I did not know yet when I would have mine.



* * *





And somehow during this time I often felt sad. It was February and it was very cold. I only saw Bob once a week when we bundled up and went for a walk by the river. The days were getting longer, though, and Bob pointed out how at this time of year when the sun was setting it was not “going away, the way it felt in December,” is what he said, it was “just getting ready for the next day.” I saw what he meant, as the sky would break open with a yellow glow as the sun was setting and then shoot pink across the clouds.



* * *





But otherwise I really saw no one else, and William was often on the phone to people he had worked with—or to Lois Bubar’s son—and he was very excited about the work he was doing at the university.



* * *





Everyone needs to feel important.



* * *





I thought again about how my mother—my real one—had said this to me one day. And she was absolutely right. Everyone has to feel like they matter.



* * *





I did not feel that I mattered. Because in a way I have never been able to feel that. And so the days were hard.



* * *





At night I started once again to wake while it was still dark, and I would lie there and think about my life, and I could make no sense of it. It seemed to come to me in fragments, and the fact that my brother had died, and that my sister had resented me her entire life, sat like a dark wet patch of sand on my soul, and then I would think about when the girls were little, but they were somehow not always happy memories for me, because I seemed only to remember how William had been cheating on me for so many years during that time, and so what I might otherwise have thought of as a good memory was not one.
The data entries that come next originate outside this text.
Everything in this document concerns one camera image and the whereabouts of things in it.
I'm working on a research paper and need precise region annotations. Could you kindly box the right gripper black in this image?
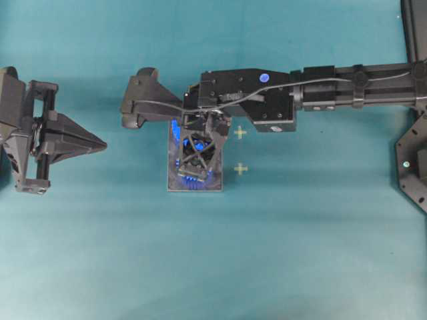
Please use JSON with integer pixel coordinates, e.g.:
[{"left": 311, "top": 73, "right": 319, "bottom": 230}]
[{"left": 176, "top": 69, "right": 296, "bottom": 177}]

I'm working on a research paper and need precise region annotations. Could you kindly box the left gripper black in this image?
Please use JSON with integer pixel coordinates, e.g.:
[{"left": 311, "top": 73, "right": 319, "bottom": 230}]
[{"left": 1, "top": 67, "right": 107, "bottom": 195}]

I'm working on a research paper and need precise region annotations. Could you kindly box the small blue gear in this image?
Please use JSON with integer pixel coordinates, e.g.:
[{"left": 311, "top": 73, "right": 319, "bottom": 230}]
[{"left": 169, "top": 159, "right": 213, "bottom": 184}]

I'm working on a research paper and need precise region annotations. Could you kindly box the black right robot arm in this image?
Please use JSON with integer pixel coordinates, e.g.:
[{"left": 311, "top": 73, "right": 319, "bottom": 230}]
[{"left": 175, "top": 60, "right": 426, "bottom": 181}]

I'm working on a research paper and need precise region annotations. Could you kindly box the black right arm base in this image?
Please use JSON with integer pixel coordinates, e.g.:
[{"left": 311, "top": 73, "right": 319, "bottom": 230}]
[{"left": 395, "top": 1, "right": 426, "bottom": 212}]

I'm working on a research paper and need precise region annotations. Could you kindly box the large blue gear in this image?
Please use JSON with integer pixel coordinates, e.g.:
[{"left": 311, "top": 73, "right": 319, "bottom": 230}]
[{"left": 169, "top": 119, "right": 213, "bottom": 155}]

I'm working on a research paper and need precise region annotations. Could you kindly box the upper yellow cross mark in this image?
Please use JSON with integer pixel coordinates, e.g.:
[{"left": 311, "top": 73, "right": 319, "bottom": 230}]
[{"left": 234, "top": 125, "right": 248, "bottom": 140}]

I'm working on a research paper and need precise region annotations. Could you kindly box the yellow cross mark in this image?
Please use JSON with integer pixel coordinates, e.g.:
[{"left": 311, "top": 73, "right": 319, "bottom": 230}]
[
  {"left": 234, "top": 125, "right": 248, "bottom": 140},
  {"left": 234, "top": 163, "right": 248, "bottom": 176}
]

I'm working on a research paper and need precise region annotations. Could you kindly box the lower yellow cross mark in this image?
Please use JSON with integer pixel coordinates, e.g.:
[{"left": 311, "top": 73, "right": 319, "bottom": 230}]
[{"left": 234, "top": 163, "right": 248, "bottom": 176}]

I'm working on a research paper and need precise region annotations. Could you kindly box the metal base plate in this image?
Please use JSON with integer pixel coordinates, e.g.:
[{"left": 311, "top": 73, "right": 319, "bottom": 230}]
[{"left": 167, "top": 122, "right": 223, "bottom": 192}]

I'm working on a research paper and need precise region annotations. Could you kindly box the black camera cable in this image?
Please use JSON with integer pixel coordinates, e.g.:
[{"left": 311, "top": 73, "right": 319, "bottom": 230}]
[{"left": 131, "top": 69, "right": 416, "bottom": 113}]
I thought of how my life had become so different from what I had ever imagined for myself during these—my last—years. I thought of how I had pictured Christmases with Chrissy and Becka and eventually their children—and David!—in one of their apartments in Brooklyn. But now neither child lived there, and neither would probably ever return.

I thought of how I would live out my days in this house on a small cliff on the coast of Maine with William, how Bridget would come to us in the summers; perhaps she would even come for a Christmas, how did I know?



* * *





I wondered if I had become too frightened to return to New York again. It was funny, but I felt that in my enclosed world I had somehow become worse about that—about my fears, I mean.
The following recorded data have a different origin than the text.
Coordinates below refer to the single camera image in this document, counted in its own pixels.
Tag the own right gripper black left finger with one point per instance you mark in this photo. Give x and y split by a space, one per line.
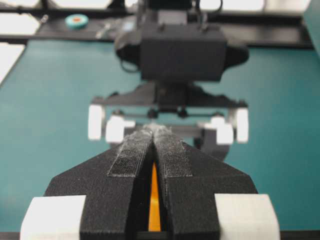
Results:
104 198

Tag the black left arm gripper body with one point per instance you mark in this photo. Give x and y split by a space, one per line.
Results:
168 98

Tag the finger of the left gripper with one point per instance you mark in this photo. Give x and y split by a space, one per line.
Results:
218 134
113 129

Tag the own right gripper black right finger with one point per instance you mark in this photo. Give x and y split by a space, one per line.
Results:
207 199

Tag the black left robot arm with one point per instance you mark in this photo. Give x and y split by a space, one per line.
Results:
127 48

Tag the silver metal tool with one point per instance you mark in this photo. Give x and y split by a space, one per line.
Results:
103 31

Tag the teal tape roll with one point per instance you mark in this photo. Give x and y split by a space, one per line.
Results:
76 21

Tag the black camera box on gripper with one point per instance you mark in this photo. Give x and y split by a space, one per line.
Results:
182 53

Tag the black table frame rail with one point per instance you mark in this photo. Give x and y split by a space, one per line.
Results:
264 30
I could not stop feeling that life as I had known it was gone.

Because it was.

I knew this was true.



* * *





I told Bob about that as we walked one day in late February by the river. The day was not terribly cold, and the river was not frozen as it had been. Bob walked with his hands in his pockets and looked at me sideways, his mask covering most of his face. “What do you mean?” he asked, and I tried to explain how I had always been a frightened person, and how I was afraid now that when and if I ever got back to New York, how would I do it? I said I was no longer young, and Bob said, “I know.” But then he said, “It’s funny that you call yourself a frightened person. I think of you as brave.”

“Are you kidding?” I said. I stopped walking to look at him.
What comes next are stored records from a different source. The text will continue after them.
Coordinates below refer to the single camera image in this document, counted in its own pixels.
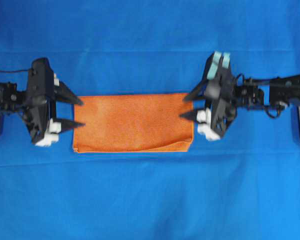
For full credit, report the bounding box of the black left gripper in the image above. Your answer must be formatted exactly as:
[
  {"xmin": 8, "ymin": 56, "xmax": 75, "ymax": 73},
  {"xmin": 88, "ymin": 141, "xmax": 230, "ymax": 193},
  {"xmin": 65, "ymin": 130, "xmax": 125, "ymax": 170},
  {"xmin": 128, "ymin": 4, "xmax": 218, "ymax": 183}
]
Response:
[{"xmin": 21, "ymin": 72, "xmax": 87, "ymax": 147}]

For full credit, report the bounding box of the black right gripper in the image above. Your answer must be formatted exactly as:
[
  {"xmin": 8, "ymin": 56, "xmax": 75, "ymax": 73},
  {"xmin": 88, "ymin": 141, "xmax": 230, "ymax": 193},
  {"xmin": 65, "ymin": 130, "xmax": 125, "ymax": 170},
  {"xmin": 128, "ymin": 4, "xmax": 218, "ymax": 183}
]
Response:
[{"xmin": 178, "ymin": 72, "xmax": 239, "ymax": 142}]

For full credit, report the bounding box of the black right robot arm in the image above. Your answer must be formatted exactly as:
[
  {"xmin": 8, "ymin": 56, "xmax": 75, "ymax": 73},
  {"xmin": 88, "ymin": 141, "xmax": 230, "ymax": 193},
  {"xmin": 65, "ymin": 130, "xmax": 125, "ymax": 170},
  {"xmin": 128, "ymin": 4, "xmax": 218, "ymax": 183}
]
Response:
[{"xmin": 180, "ymin": 73, "xmax": 300, "ymax": 141}]

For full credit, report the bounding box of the orange towel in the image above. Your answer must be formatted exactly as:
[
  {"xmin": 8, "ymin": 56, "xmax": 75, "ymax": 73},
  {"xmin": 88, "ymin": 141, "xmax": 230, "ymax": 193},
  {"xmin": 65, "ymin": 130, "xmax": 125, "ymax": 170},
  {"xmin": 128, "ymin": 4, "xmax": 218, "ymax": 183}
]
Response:
[{"xmin": 72, "ymin": 93, "xmax": 194, "ymax": 154}]

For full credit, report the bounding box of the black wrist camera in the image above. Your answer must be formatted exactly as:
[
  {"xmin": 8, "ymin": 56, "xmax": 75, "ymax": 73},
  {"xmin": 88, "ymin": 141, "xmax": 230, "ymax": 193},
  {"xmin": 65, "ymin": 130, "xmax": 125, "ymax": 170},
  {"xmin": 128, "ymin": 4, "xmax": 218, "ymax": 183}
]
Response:
[
  {"xmin": 204, "ymin": 51, "xmax": 231, "ymax": 80},
  {"xmin": 25, "ymin": 57, "xmax": 55, "ymax": 106}
]

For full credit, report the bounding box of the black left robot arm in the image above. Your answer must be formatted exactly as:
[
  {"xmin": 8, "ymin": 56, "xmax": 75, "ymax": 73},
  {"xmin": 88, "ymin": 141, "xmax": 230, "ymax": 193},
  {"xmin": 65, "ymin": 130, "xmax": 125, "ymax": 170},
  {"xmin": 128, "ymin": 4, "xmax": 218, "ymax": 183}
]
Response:
[{"xmin": 0, "ymin": 67, "xmax": 85, "ymax": 147}]

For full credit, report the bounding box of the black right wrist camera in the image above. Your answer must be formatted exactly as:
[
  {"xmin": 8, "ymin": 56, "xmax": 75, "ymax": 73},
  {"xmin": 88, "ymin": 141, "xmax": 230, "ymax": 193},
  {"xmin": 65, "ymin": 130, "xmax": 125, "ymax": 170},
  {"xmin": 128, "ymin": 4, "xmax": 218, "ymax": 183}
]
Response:
[{"xmin": 204, "ymin": 51, "xmax": 231, "ymax": 80}]

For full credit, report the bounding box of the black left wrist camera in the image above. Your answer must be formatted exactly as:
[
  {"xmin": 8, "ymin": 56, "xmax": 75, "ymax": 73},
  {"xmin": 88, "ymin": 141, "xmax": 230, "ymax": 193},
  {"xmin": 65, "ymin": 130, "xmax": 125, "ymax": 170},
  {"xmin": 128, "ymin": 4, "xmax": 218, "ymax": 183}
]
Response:
[{"xmin": 25, "ymin": 57, "xmax": 55, "ymax": 106}]

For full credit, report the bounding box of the blue table cloth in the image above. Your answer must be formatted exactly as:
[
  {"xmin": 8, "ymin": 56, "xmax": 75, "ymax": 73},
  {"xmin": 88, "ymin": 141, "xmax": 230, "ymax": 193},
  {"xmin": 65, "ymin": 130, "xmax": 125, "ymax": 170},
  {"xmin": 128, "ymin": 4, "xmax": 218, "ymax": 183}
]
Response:
[{"xmin": 0, "ymin": 0, "xmax": 300, "ymax": 240}]
“Not a bit,” he said. “Think about your life. You came from really hard circumstances, you left a marriage that was not working, you wrote books that have really reached people. You married another guy who was wonderful to you. Sorry, Lucy, but that’s not what frightened people do.” He started to walk again. “But I know what you mean about New York. Margaret hates the place, so she no longer makes the trip with me, but I’ve been thinking how when I finally get my shot, what will it be like?”



* * *





It was quite a walk that day.



* * *





Bob spoke of his brother, Jim, who lived in Brooklyn with his wife, Helen. Bob had not seen them in over a year, though Jim had just gotten his first shot. Bob said to me, “Honestly, Lucy?” He sat down on a granite seat so he could have his cigarette. He pulled a cigarette from the pack and lit it, then put the pack back into his pocket. He exhaled and said, “Jim has kind of been the love of my life. How strange is that?” He looked at me. “I mean, I have just loved that guy so much, and he did break my heart, but I have just always—I don’t know—he’s like the furnace that has kept me going.”

“Oh Bob,” I said. “Oh God, I get it.”

“I mean, when Pam left I was a mess.” He told me how he had moved to a fourth-floor walkup in Brooklyn to be near his brother, and how Jim had made fun of the place, calling it a “graduate dorm.” Bob said he drank too much during those days, he didn’t like to think about them now, and then he had finally moved to a doorman building on the Upper West Side of Manhattan. “And to really tell you the truth?” He shook his head as he took another drag on his cigarette. “To tell you the absolute truth, I wish Pam had never left. Oh Lucy, I wish she could have had her kids with me. I miss her, and I think she still misses me.”